PARDISO results are not identical as repeatly run - Page 2

chdthanh · ‎04-23-2010

Dear all,
I am using PARDISO solver of mkl 10.0. I set default parameters and mtype=-2. Each time I run my program, PARDISO gives slightly different results while I think the results must be identical. For example

8.007956138556888E-4 vs.
8.007956138556876E-4

or

6.178758439680843E-4 vs.
6.178758439680833E-4

Could you give me reasons why this slight difference occurs?

Thank you in advance.
Thanh

basel · ‎04-29-2010

Victor,

Your examples are well-known.

However, it is still important to design parallel algorithms and software that can compute bit-by-bit identical results on multicores. Our software PARDISO from U Basel is such an example.

We are using this software for large-scale 3D seismic inversion and the software stack in this research application is typically highly complex.

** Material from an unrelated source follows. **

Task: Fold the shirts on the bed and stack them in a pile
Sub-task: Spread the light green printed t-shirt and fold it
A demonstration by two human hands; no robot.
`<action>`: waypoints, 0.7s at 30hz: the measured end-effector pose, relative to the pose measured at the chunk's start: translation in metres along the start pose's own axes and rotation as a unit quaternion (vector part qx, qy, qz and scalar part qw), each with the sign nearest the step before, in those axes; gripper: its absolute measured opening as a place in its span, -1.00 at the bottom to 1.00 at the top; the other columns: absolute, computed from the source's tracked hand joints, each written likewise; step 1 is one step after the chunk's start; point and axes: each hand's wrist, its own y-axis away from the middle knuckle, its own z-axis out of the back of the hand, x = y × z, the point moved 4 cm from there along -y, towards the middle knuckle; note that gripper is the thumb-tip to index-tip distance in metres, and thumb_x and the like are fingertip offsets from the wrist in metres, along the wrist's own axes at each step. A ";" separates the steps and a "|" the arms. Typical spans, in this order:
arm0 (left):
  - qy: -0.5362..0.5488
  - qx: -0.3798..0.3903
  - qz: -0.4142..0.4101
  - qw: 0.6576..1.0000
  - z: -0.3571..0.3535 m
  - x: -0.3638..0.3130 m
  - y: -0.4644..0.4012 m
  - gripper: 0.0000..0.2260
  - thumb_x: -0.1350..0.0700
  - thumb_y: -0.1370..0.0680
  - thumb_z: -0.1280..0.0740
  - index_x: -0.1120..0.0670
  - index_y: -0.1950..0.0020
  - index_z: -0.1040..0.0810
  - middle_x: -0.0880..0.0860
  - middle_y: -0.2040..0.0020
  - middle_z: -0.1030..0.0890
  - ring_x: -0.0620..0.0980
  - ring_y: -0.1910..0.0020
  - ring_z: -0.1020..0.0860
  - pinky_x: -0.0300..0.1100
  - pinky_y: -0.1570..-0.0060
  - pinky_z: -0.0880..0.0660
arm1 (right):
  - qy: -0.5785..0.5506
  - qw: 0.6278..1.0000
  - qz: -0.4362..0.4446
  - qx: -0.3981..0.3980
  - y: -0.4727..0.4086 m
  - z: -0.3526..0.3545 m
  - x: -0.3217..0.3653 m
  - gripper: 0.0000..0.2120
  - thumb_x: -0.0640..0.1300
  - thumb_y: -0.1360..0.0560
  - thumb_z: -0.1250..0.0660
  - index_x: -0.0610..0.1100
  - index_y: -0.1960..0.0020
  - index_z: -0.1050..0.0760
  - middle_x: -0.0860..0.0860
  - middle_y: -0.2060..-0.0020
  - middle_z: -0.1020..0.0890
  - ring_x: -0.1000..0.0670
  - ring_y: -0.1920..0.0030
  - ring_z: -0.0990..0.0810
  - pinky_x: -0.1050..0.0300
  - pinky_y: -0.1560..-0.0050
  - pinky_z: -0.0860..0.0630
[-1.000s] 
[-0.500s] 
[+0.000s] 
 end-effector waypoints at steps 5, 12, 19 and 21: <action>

Bit-by-bit identical results in a threaded environment helps us to find bugs in other parts of this application. So in our case it is very important to have this feature.

I can also imagine that this is important for commerical applications since this feature can decrease the number of questions related to different simulation results on multicore architectures.

Olaf

barragan_villanueva_ · ‎04-29-2010

Olaf,

Let us be honest. Suppose you have some application with parallelization. Any changes in
- compiler options/version
- number of threads
will result in different results.
Therefore, instead ofidentity of results I'd suggest analyzing of correctness of the application.

basel · ‎04-29-2010

No. I can not agree.

We have analyzed correctness and stability in scientific computing since decades. It is now time to add bit-by-bit reproducible results on multicores. This will be an important topic in the future.

Olaf

barragan_villanueva_ · ‎04-29-2010

Olaf,


In your version of PARDISO there is the following AD-statement:

Reproducibility of exact numerical results on multi-core architectures.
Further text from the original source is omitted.